Gettysburg, PA – In a victory for national park and historic preservation, businessman David LeVan today cancelled a proposal for a casino and racetrack near Gettysburg National Military Park. Referred to as the Mason-Dixon Downs proposal, the proposed project was Mr. LeVan’s third attempt at building a casino near Gettysburg, a site that remembers those who fought and died in the bloodiest battle of the Civil War.
Despite today’s victory, the Pennsylvania House of Representatives has approved and the Senate is considering legislation to allow for more casinos licenses in the Commonwealth, in addition to the remaining statewide license Mr. LeVan was pursuing for the now withdrawn Mason-Dixon Downs proposal.
Below is a statement by Joy Oakes, Senior Director of the Mid-Atlantic Region for National Parks Conservation Association
“Today’s announcement that a casino and racetrack will no longer be considered near Gettysburg is a victory for historic and national park preservation. National Parks Conservation Association worked in partnership with the Civil War Trust and some incredible local park advocates to oppose this inappropriate proposal.

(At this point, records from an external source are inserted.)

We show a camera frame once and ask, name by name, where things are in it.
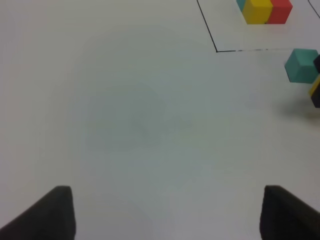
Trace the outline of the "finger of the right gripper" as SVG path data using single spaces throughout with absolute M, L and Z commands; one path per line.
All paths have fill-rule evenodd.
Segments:
M 311 100 L 315 108 L 320 108 L 320 88 L 319 87 L 317 87 L 313 91 L 311 95 Z
M 318 55 L 318 56 L 314 59 L 313 64 L 314 64 L 317 72 L 320 73 L 320 55 Z

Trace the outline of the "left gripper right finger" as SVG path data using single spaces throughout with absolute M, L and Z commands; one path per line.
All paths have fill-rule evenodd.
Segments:
M 267 185 L 259 232 L 263 240 L 318 240 L 320 212 L 283 187 Z

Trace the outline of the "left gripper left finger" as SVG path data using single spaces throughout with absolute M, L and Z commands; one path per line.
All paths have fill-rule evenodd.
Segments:
M 56 186 L 0 229 L 2 240 L 74 240 L 76 217 L 70 186 Z

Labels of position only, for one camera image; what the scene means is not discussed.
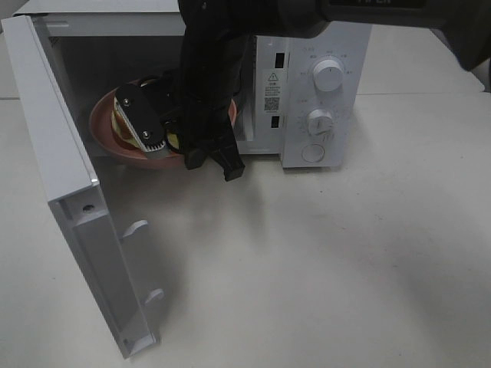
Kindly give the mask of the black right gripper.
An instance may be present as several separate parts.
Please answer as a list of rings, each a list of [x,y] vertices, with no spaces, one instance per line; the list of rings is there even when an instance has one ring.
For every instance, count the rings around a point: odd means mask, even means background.
[[[245,164],[229,118],[229,106],[250,36],[247,34],[185,34],[180,66],[171,74],[170,96],[156,105],[157,126],[148,128],[147,144],[167,141],[166,122],[184,146],[187,169],[198,169],[211,156],[230,182],[242,176]]]

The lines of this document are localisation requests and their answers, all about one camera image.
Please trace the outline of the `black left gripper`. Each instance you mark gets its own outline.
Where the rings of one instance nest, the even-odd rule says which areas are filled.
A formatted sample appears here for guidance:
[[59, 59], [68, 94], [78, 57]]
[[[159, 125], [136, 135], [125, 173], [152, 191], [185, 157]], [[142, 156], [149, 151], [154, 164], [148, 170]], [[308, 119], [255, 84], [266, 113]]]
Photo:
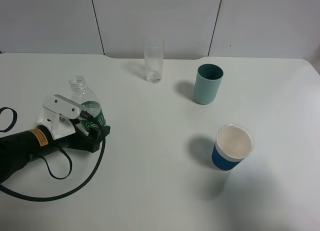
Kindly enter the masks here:
[[52, 136], [51, 152], [57, 152], [58, 148], [87, 151], [95, 153], [100, 149], [102, 141], [110, 134], [111, 127], [103, 126], [103, 133], [99, 127], [91, 127], [88, 135], [82, 131], [75, 132], [71, 135], [55, 138]]

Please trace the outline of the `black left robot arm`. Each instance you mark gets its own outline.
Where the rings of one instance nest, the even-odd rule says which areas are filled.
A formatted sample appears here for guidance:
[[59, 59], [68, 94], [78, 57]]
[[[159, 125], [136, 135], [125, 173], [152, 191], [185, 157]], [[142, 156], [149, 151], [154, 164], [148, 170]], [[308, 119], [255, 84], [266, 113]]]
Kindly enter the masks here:
[[58, 139], [43, 125], [36, 128], [2, 137], [0, 139], [0, 182], [3, 183], [15, 172], [37, 159], [45, 160], [45, 156], [61, 152], [69, 162], [69, 173], [73, 163], [65, 149], [74, 149], [94, 153], [98, 151], [102, 137], [110, 133], [111, 127], [104, 126], [104, 135], [99, 128], [91, 128], [85, 135], [78, 127], [75, 133]]

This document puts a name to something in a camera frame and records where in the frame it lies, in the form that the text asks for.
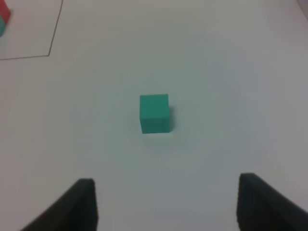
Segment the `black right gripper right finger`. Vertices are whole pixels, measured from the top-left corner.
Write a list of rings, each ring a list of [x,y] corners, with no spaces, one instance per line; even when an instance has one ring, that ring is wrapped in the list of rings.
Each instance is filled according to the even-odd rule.
[[[308,213],[254,173],[239,177],[236,217],[241,231],[308,229]]]

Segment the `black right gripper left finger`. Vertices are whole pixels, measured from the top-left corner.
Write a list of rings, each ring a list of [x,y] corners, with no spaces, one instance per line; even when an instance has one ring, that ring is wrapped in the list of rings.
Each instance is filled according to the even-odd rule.
[[[23,230],[95,231],[97,226],[98,208],[95,181],[93,179],[79,179]]]

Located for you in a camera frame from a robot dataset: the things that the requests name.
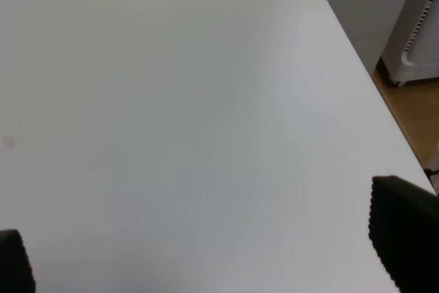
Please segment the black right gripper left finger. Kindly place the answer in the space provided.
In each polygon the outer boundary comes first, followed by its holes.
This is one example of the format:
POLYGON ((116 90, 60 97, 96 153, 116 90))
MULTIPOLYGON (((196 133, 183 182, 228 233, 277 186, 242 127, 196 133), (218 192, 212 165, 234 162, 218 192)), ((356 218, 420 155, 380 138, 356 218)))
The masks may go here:
POLYGON ((1 292, 35 291, 36 281, 20 233, 1 230, 1 292))

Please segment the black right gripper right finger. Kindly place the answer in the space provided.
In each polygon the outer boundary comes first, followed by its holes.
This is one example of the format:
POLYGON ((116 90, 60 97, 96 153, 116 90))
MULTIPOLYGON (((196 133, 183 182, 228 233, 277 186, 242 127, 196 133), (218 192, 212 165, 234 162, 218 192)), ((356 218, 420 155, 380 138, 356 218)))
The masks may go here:
POLYGON ((375 176, 368 236, 400 292, 438 291, 438 196, 397 176, 375 176))

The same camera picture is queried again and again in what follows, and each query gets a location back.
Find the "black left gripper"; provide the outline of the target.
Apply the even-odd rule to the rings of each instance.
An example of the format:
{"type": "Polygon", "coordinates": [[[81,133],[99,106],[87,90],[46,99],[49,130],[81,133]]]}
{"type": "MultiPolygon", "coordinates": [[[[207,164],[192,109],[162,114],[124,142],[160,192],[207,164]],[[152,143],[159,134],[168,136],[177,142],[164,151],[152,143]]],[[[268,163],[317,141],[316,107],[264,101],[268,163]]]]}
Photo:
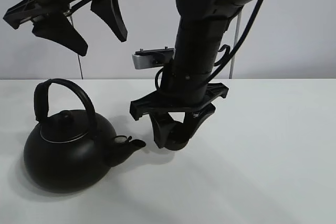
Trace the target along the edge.
{"type": "MultiPolygon", "coordinates": [[[[43,9],[50,6],[63,8],[76,0],[22,0],[9,8],[3,19],[14,29],[27,20],[38,16],[37,4],[43,9]]],[[[101,18],[121,41],[127,40],[128,31],[123,21],[118,0],[92,0],[90,10],[101,18]]],[[[34,22],[32,33],[39,38],[58,43],[69,50],[84,57],[87,54],[88,44],[75,30],[63,13],[52,13],[48,17],[34,22]]]]}

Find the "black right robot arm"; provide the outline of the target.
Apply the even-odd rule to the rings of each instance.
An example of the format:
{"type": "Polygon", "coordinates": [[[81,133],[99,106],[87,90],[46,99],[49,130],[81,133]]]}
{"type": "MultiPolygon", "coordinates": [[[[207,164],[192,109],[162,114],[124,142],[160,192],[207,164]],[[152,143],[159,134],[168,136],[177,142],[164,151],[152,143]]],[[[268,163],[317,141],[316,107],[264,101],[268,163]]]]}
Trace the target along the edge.
{"type": "Polygon", "coordinates": [[[173,48],[139,50],[132,56],[138,70],[158,68],[155,91],[132,101],[135,120],[150,117],[159,148],[183,149],[215,112],[213,101],[226,98],[228,87],[213,79],[246,39],[263,0],[176,0],[180,15],[173,48]],[[256,1],[235,47],[223,45],[224,33],[244,6],[256,1]]]}

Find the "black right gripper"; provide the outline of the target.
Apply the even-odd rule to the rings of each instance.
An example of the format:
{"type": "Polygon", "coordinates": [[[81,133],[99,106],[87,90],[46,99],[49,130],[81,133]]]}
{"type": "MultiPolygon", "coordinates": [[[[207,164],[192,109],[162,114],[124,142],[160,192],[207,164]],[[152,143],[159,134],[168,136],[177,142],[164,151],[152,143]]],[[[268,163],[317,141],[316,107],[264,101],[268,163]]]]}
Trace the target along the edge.
{"type": "Polygon", "coordinates": [[[198,128],[215,113],[212,102],[226,98],[228,87],[210,83],[203,74],[173,72],[172,64],[165,64],[154,77],[155,90],[131,101],[130,114],[137,121],[150,114],[154,142],[163,148],[175,127],[170,112],[184,112],[185,136],[191,139],[198,128]]]}

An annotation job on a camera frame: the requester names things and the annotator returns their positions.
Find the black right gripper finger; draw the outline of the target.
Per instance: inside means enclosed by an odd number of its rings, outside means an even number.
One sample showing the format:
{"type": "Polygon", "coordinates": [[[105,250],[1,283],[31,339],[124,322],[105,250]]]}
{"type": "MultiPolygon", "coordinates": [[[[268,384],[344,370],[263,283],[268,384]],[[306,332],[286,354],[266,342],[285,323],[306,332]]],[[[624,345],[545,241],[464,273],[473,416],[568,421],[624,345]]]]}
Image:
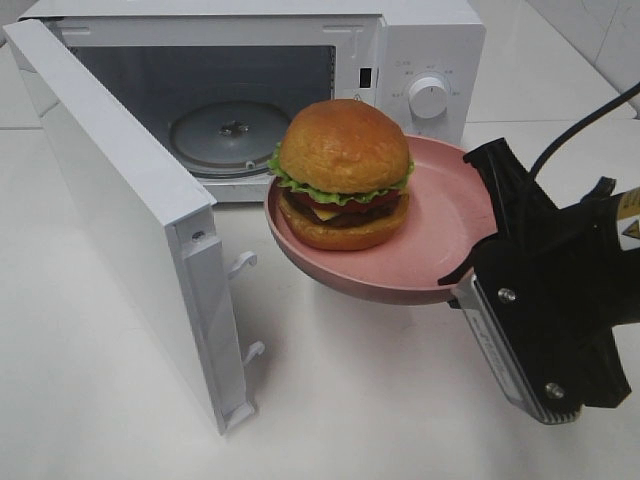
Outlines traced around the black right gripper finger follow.
{"type": "Polygon", "coordinates": [[[497,236],[516,238],[523,229],[519,225],[521,193],[528,172],[504,138],[487,142],[463,155],[480,175],[489,193],[497,236]]]}
{"type": "Polygon", "coordinates": [[[480,247],[471,248],[467,256],[451,272],[437,280],[439,286],[448,288],[447,303],[479,303],[481,288],[478,286],[476,264],[479,261],[480,247]]]}

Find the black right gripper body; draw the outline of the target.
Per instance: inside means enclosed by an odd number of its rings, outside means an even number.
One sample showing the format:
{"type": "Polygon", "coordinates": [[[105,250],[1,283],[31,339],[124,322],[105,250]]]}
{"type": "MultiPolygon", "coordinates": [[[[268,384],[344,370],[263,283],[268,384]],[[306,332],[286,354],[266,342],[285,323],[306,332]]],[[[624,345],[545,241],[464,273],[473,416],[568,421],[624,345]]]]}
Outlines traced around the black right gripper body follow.
{"type": "Polygon", "coordinates": [[[481,240],[476,275],[504,315],[528,310],[564,330],[609,330],[639,320],[639,191],[612,194],[603,177],[558,209],[538,191],[516,238],[481,240]]]}

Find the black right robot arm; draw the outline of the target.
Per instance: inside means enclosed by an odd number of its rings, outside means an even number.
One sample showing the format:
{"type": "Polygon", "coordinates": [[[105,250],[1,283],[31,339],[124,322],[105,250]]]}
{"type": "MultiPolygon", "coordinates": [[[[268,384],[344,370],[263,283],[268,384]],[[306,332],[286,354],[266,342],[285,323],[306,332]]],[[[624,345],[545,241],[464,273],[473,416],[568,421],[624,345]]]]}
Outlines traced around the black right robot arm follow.
{"type": "Polygon", "coordinates": [[[534,281],[567,325],[603,329],[639,320],[639,192],[615,194],[602,177],[559,208],[531,179],[505,139],[464,155],[489,193],[497,231],[441,278],[497,274],[511,265],[534,281]]]}

“Thousands of Pennsylvanians have asked the Freedom Township Supervisors, Pennsylvania Gaming Control Board and State Horse Racing Commission to reject the Mason-Dixon Downs proposal.
“More than one million visitors come to this hallowed ground each year to learn about this pivotal and protected piece of American history. A race track and casino can be located many places — but there’s only one Gettysburg.”
About National Parks Conservation Association: Since 1919, the nonpartisan National Parks Conservation Association has been the leading voice in safeguarding our national parks. NPCA and its more than 1.2 million members and supporters work together to protect and preserve our nation’s natural, historic, and cultural heritage for future generations. For more information, visit www.npca.org.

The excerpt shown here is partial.